■ **Requirement**:
In the records below, some lines hold the word "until". Copy each of those lines.

■ **Provided records**:
----

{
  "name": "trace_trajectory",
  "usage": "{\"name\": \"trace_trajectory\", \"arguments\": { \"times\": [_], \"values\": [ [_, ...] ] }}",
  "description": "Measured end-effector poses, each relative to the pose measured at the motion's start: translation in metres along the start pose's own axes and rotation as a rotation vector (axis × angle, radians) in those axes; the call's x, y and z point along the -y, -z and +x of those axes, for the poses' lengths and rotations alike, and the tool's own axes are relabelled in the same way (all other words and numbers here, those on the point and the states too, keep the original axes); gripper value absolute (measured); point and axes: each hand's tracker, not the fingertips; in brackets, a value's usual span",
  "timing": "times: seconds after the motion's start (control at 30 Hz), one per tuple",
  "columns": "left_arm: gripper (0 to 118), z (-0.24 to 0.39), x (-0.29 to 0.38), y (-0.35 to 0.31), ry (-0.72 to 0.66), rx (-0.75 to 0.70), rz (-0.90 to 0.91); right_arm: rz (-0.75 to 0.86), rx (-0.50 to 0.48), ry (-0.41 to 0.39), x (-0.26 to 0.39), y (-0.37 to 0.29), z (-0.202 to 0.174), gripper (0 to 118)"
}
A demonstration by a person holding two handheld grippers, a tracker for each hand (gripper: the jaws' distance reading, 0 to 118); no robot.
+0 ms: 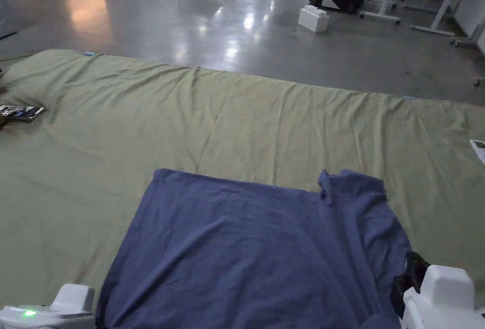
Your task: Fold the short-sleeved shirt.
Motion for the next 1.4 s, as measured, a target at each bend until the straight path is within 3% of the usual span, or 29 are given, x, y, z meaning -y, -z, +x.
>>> {"name": "trace_trajectory", "arguments": {
  "times": [0.1,0.33,0.47,0.53,0.8,0.83,0.9,0.93,1.0,1.03,1.17,1.27,1.4],
  "values": [
    [7,-0.004,0.001,-0.007,-0.015,0.015,0.0,-0.061,0.001,0.038,0.002,-0.01,0.023,1],
    [7,-0.022,0.002,-0.029,-0.079,0.088,0.035,-0.418,0.004,0.08,0.03,-0.028,0.079,5],
    [7,-0.022,0.001,-0.027,-0.064,0.086,0.039,-0.586,-0.033,0.141,0.059,-0.038,0.091,57],
    [7,-0.019,0.001,-0.026,-0.056,0.077,0.042,-0.64,-0.059,0.137,0.071,-0.041,0.089,60],
    [7,-0.016,0.0,-0.025,-0.036,0.058,0.039,-0.764,-0.052,0.164,0.122,-0.021,0.071,59],
    [7,-0.016,0.0,-0.024,-0.035,0.059,0.038,-0.77,-0.057,0.165,0.126,-0.017,0.069,54],
    [7,-0.017,0.0,-0.024,-0.039,0.06,0.038,-0.767,-0.096,0.19,0.13,-0.01,0.068,31],
    [7,-0.019,0.001,-0.022,-0.04,0.061,0.038,-0.768,-0.096,0.19,0.131,-0.009,0.065,27],
    [7,-0.019,0.001,-0.021,-0.037,0.058,0.037,-0.761,-0.093,0.129,0.126,-0.009,0.061,10],
    [7,-0.019,0.001,-0.02,-0.035,0.057,0.037,-0.755,-0.105,0.116,0.124,-0.01,0.061,8],
    [7,-0.013,0.002,-0.026,-0.029,0.051,0.04,-0.775,-0.102,0.031,0.111,-0.014,0.058,5],
    [7,-0.012,0.001,-0.033,-0.029,0.056,0.041,-0.783,-0.054,-0.107,0.1,-0.021,0.056,5],
    [7,-0.012,0.0,-0.038,-0.025,0.064,0.055,-0.767,-0.05,-0.076,0.089,-0.025,0.06,5]
  ]
}}
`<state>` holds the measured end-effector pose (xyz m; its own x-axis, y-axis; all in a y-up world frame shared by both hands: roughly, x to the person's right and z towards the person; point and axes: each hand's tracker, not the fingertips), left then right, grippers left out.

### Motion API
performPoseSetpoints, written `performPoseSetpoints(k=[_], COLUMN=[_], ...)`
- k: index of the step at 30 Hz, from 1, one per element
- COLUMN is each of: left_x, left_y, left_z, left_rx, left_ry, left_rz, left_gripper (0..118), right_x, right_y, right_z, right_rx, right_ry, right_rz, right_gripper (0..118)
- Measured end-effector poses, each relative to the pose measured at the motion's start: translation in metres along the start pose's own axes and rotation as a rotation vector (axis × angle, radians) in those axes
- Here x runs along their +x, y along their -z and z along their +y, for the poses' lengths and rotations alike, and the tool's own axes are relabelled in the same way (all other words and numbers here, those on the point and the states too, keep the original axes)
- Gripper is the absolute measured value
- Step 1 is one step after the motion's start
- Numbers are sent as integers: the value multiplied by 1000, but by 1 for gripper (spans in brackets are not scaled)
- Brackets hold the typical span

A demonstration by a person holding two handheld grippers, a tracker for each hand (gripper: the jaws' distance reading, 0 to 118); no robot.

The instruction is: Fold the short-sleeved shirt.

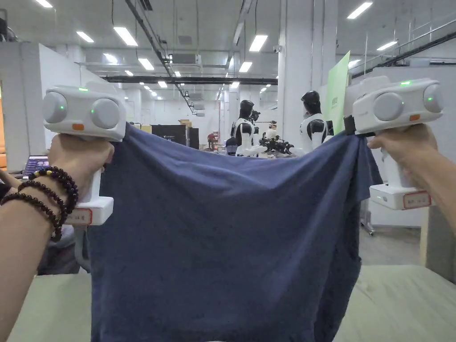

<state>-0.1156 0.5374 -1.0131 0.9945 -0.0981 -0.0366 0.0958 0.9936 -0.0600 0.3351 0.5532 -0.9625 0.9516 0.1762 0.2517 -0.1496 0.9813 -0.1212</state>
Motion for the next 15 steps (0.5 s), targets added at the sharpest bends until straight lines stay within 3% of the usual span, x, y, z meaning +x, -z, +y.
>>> performPoseSetpoints(k=[3,15], left_x=[-4,-2], left_y=[9,26], left_z=[7,-28], left_rx=[-15,-23], left_ry=[-22,-52], left_rz=[-15,-18], left_gripper=[4,4], right_x=[-3,-8], right_y=[12,14], right_z=[10,-10], right_rx=[24,41], right_ry=[47,40], right_rz=[15,-31], right_gripper=[3,3])
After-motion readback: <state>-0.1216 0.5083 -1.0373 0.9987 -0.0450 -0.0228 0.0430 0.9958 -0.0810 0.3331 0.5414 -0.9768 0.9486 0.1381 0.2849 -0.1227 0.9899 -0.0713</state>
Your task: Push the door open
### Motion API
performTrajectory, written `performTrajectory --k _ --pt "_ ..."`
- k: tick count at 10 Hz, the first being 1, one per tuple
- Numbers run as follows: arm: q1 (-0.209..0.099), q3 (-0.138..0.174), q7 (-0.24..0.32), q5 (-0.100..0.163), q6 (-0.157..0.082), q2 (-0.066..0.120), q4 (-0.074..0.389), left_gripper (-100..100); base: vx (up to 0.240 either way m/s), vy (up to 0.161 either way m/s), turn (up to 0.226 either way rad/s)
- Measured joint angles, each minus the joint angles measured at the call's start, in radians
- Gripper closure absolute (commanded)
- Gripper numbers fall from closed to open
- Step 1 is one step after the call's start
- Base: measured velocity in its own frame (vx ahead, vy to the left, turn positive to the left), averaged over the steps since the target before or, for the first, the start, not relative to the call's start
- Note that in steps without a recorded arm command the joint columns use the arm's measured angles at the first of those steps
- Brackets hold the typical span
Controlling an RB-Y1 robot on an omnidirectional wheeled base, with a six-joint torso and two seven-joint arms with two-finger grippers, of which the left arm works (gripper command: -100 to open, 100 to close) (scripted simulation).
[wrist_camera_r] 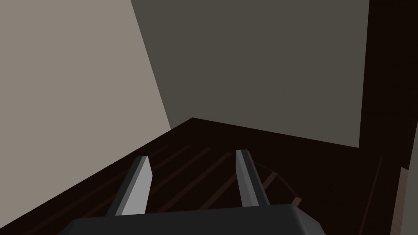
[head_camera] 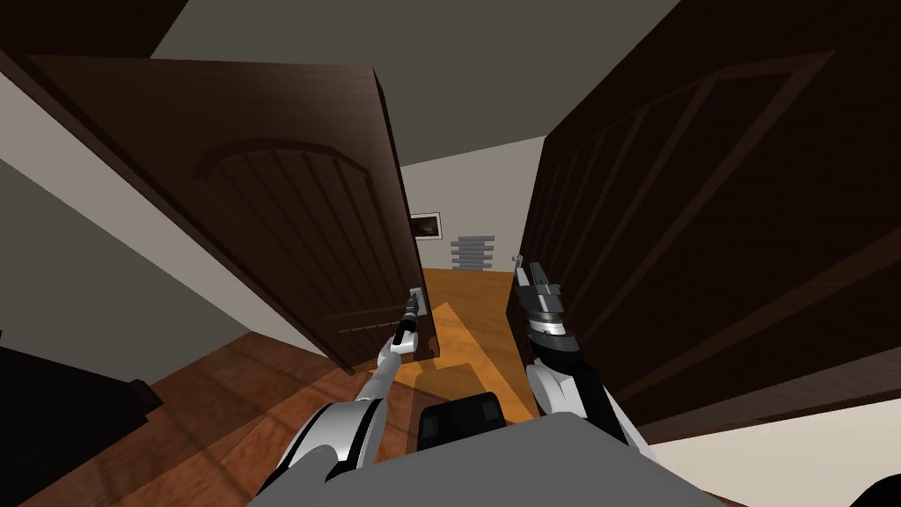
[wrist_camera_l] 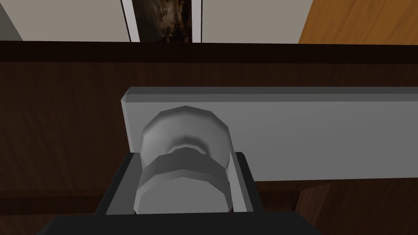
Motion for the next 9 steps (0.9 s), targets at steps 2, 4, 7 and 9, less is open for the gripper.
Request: performTrajectory --k 2,4,7,9 --pt "0.008 0.003 -0.001 0.001 0.002 0.0 0.001 100 0.125 -0.056 0.034" --pt "0.012 0.013 -0.004 0.006 0.008 0.004 0.002 100 0.176 -0.073 0.054" --pt "-0.005 0.032 -0.004 0.014 -0.013 0.019 0.029 100 0.153 -0.06 0.035" --pt "-0.003 0.046 -0.012 0.02 -0.006 0.025 0.022 100 0.189 -0.076 0.045"
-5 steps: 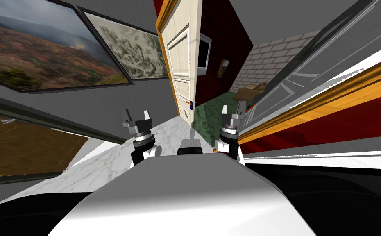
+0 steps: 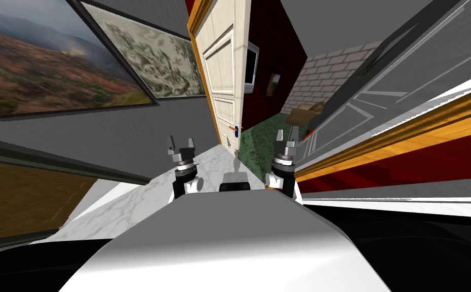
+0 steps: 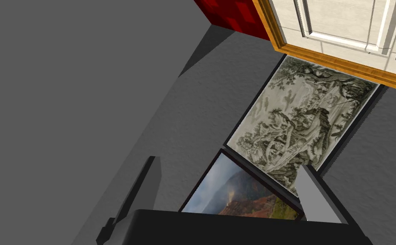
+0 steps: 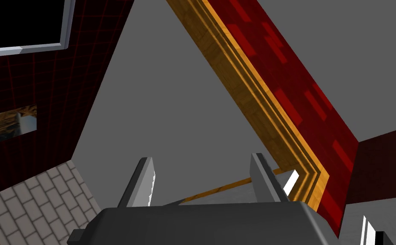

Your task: Push the door open

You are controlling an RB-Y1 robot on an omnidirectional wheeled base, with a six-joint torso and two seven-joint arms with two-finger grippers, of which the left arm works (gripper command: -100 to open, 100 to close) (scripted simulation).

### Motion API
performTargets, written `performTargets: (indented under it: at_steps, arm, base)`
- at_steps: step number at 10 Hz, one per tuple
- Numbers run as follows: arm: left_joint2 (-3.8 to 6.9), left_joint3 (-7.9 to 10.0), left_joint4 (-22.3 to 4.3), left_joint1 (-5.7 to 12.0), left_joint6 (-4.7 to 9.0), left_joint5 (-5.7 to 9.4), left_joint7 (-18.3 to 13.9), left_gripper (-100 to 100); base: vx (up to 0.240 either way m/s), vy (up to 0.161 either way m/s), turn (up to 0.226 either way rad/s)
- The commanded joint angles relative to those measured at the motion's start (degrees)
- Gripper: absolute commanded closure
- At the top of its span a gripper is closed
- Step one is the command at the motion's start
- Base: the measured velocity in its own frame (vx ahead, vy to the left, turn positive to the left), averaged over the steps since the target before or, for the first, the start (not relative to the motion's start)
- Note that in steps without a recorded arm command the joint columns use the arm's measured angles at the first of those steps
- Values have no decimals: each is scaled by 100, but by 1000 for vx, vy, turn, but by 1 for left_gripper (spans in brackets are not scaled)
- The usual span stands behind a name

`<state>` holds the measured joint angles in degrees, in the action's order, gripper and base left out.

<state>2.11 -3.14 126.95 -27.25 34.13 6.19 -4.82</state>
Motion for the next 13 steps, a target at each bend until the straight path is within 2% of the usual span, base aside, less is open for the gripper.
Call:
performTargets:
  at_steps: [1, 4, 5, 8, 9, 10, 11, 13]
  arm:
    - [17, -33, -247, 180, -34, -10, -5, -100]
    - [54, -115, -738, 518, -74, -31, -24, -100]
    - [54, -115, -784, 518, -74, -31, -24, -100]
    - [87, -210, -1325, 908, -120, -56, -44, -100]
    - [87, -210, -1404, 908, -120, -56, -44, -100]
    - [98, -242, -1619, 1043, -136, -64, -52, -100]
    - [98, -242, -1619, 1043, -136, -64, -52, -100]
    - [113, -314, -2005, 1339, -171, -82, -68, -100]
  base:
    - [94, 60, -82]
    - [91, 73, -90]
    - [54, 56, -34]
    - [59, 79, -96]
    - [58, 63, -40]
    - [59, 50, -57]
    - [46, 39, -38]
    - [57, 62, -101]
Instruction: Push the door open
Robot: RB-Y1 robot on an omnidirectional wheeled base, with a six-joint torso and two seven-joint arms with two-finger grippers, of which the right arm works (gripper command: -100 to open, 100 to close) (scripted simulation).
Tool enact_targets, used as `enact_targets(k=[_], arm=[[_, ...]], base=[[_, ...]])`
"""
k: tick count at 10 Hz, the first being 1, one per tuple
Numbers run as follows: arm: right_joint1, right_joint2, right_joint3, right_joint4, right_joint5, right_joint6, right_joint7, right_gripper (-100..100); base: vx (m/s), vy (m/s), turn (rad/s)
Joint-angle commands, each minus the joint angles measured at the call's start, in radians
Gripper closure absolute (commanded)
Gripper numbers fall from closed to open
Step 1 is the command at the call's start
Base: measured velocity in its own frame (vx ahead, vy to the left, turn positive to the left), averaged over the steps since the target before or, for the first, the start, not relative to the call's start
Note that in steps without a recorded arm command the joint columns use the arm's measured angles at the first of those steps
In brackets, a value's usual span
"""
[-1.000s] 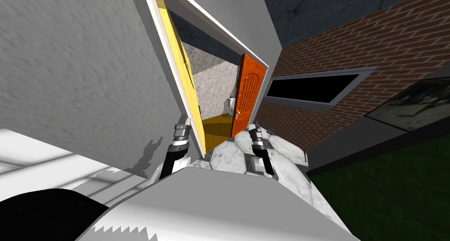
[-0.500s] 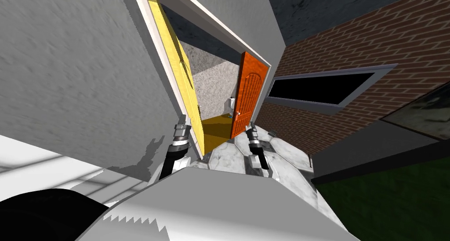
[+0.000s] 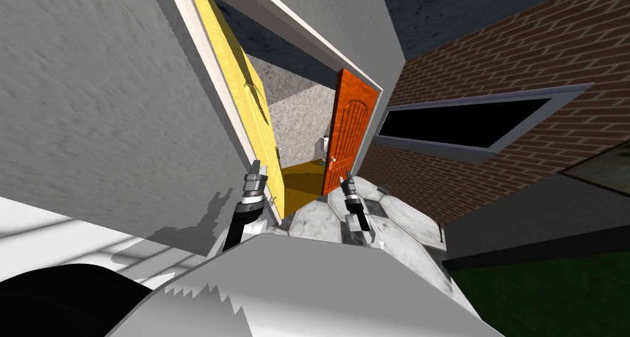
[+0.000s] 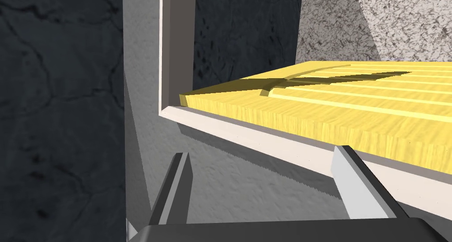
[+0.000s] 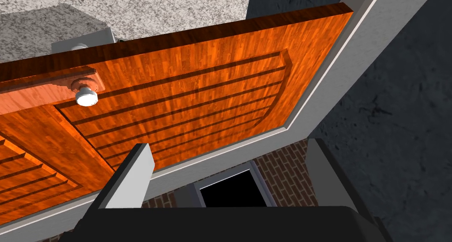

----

■ **Result of the task**:
Motion for the next 1.4 s, as measured, a target at each bend until the straight path is within 3% of the usual span, or 29 are given, x, y, z meaning -y, -z, +x.
Motion for the next 15 steps (0.5 s), targets added at the sharpest bends until straight lines stay within 3% of the usual span, x, y, z meaning +x, -z, +y.
Motion for the next 13 steps, a target at each bend until the straight path is within 2% of the usual span, base aside, less is open for the gripper.

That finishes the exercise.